First Trip
A special shoutout to Noah and Courtney, thank you for hanging out with me and getting me out of my rut and making me feel so cared for.
My friends Noah and Courtney are coming to India to visit me! Well… they’re coming for a wedding and I’m visiting them but it’s all the same to me. So the first challenge is making the trip timing feasible. I need to leave Delhi’s pollution sometime soon. I’m the guy on the flight who is coughing a lung.
Instead of our original plan for us to hang at my flat (which would have be dope), we opted to meet in Jodhpur, where the wedding is. Flights and hotels booked and I’m off.
Just as the trip started, I realized I had no idea how to navigate India myself. Although I’ve been to India multiple times, I’ve always been with family and have not ventured out on my own. Getting from the airport to the hotel in Jodhpur was the first challenge. Delhi is filled with Ubers and they’re generally safe. Jodhpur doesn’t allow Ubers, so I gotta get a taxi. Do I do a prepaid taxi, a prepaid auto or walk along the side of the road hoping someone will pick me up? Believe it or not, that third option was my first instinct. After hearing a few pricing quotes, I mustered up the courage to use my Hindi. I’m somewhat fluent in Hindi, but I’m not sure how it’ll translate to new cities and places where dialects and languages differ.
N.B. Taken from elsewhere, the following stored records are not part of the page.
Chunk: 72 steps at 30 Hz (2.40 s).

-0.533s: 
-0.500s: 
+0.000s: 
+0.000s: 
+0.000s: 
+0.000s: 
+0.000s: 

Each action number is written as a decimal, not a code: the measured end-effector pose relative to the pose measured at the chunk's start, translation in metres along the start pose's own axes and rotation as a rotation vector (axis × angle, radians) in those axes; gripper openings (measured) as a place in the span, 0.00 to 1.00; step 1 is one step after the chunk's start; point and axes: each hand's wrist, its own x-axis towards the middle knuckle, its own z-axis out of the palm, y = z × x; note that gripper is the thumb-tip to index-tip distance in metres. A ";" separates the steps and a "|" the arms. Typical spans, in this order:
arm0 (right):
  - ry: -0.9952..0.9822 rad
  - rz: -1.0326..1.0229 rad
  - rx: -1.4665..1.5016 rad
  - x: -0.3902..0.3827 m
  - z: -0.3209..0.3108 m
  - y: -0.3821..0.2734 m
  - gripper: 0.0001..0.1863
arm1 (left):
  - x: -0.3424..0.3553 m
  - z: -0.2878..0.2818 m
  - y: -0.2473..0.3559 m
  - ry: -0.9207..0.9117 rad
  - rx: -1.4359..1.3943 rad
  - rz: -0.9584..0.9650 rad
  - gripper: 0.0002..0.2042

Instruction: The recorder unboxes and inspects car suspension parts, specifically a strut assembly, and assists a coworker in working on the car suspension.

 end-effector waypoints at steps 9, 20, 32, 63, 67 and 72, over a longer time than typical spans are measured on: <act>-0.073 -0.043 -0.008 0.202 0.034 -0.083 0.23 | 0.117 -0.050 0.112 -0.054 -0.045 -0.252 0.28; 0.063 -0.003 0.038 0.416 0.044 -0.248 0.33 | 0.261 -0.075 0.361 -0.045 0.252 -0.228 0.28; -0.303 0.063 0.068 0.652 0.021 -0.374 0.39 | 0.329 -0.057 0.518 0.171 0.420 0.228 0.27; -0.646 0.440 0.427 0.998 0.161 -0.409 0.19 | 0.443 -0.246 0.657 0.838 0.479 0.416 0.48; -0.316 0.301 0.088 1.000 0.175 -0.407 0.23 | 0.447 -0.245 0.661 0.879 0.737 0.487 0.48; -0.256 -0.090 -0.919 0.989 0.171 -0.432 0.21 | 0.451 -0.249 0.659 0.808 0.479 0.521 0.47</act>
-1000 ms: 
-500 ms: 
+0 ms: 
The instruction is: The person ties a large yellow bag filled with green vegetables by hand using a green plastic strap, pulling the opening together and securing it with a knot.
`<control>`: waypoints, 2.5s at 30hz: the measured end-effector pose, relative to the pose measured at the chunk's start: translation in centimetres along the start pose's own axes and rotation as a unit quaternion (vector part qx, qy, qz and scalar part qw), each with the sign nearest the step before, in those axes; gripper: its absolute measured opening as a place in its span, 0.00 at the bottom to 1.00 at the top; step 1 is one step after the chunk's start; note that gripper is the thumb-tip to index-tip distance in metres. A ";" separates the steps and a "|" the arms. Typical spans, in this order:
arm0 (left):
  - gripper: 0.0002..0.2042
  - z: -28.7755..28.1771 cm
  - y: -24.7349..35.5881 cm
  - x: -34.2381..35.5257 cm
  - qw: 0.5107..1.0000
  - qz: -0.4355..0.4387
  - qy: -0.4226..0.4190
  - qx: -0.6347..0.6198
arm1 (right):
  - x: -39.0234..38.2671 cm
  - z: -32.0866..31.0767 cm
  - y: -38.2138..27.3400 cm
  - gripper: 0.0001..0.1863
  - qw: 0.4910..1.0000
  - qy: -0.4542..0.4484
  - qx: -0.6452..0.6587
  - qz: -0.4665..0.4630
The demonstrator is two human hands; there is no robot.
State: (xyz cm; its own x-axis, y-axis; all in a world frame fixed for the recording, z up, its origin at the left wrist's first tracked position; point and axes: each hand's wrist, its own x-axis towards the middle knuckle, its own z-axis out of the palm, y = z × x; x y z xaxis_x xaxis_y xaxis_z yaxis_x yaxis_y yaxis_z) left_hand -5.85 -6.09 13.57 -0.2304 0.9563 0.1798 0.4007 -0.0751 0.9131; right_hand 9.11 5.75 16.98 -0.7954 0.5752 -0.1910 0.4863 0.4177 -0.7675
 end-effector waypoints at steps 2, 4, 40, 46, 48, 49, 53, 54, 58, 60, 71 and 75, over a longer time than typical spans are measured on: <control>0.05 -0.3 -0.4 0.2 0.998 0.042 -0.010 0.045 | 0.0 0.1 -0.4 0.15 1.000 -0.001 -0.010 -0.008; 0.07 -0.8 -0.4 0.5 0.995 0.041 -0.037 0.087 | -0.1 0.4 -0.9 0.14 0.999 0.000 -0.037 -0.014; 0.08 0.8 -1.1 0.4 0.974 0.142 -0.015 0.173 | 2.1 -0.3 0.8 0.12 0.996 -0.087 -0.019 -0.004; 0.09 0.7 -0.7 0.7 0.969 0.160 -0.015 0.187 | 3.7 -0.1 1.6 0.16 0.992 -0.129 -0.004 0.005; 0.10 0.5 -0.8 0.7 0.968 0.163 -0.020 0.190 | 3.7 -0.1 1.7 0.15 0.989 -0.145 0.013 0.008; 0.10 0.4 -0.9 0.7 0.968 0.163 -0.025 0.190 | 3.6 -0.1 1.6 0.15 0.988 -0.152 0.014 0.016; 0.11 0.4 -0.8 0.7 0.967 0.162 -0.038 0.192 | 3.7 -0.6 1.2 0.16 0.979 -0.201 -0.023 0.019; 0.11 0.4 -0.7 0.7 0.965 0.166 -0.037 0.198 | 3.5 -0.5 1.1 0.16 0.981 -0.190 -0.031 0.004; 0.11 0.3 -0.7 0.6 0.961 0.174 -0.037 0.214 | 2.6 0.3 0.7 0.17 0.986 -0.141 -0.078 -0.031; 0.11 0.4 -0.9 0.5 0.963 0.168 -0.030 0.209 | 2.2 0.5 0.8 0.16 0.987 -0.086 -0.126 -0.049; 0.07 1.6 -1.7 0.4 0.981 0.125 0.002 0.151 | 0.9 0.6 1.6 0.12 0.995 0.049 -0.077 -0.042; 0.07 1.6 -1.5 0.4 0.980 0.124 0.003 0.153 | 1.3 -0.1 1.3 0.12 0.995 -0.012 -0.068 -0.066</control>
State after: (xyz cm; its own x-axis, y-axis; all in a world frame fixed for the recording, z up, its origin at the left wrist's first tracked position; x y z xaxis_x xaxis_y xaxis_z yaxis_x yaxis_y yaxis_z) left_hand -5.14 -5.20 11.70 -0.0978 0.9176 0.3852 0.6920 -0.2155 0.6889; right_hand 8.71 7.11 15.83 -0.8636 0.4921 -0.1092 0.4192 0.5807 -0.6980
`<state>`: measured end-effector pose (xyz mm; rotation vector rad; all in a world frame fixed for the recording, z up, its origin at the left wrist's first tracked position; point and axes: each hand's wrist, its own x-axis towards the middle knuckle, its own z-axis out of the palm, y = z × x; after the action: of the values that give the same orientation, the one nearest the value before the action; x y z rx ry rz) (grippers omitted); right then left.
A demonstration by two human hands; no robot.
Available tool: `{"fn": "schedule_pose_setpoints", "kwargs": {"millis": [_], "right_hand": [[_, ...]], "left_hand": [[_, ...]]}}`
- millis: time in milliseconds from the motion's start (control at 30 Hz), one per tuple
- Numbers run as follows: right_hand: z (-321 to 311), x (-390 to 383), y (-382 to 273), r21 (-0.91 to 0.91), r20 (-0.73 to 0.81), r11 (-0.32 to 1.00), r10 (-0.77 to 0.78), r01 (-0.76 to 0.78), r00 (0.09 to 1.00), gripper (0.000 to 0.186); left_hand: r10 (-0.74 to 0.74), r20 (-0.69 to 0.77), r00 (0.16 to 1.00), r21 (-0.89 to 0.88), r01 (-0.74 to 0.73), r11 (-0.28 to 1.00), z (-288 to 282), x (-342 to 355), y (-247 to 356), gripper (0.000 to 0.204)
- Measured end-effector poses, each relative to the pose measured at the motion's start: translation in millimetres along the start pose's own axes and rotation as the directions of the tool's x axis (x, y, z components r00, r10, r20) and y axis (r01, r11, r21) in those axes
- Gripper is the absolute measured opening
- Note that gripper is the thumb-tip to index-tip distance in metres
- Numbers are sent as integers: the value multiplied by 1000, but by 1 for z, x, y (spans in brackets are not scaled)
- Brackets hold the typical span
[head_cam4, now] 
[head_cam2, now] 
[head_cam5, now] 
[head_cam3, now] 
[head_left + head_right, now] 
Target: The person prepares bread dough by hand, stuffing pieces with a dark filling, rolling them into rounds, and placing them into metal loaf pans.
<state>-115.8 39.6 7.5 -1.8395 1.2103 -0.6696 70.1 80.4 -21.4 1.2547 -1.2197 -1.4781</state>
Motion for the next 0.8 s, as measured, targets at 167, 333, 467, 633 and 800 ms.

The next thing I had to decide was if it’s prefer to have the safety of a foreigner or the price of a local? More and more, I found myself prioritizing the price of the local. Although India is not the safest country on Earth, there is a certain comfort and hospitality of the people here. Being in tourist-heavy areas, I’m only concerned about pick pocketing and maybe a tourist scam. Nothing life threatening. As time goes on this trip, I get more and more comfortable traveling.
Since I’ve been in India, I’ve constantly been surrounded by my family - my grandma in my flat, my cousins upstairs and even my aunts that I visit/hear from regularly. Although my family has known me longer than my friends have, they haven’t really experienced life with me. The cultural, age, and life difference makes some conversations hard. I can’t trust that they’ll understand the scenarios I’m talking about, I can’t trust that this isn’t something that will come back to bite me, and there’s just some things that are hard to explain.
While hanging out with my friends, I feel a relief I didn’t expect. Being able to show off some of my India knowledge is good and all, but having friends to talk to, to connect with, and to have sanity checks from is invaluable. We spent so much time sitting around, ordering food, and catching up on life.
Within Jodhpur, I ended up being a lot more adventurous as host than I was alone. I speak the language and have been to the city before so I feel like I should have something to show for it. Maybe it’s a food that they have to taste or a souvenir that they wouldn’t think to take. While I didn’t necessarily deliver, my friends told me that I made the trip more comfortable to them. I’ll take what I can get. While they were at the wedding festivities, I had 1 meal, got lost looking for an auto and sat in the hotel. I was surprised that my version of adventure in Jodhpur was playing video games in my hotel. Travel is funny like that - you don’t always get what you want when you want it - but you roll with the punches.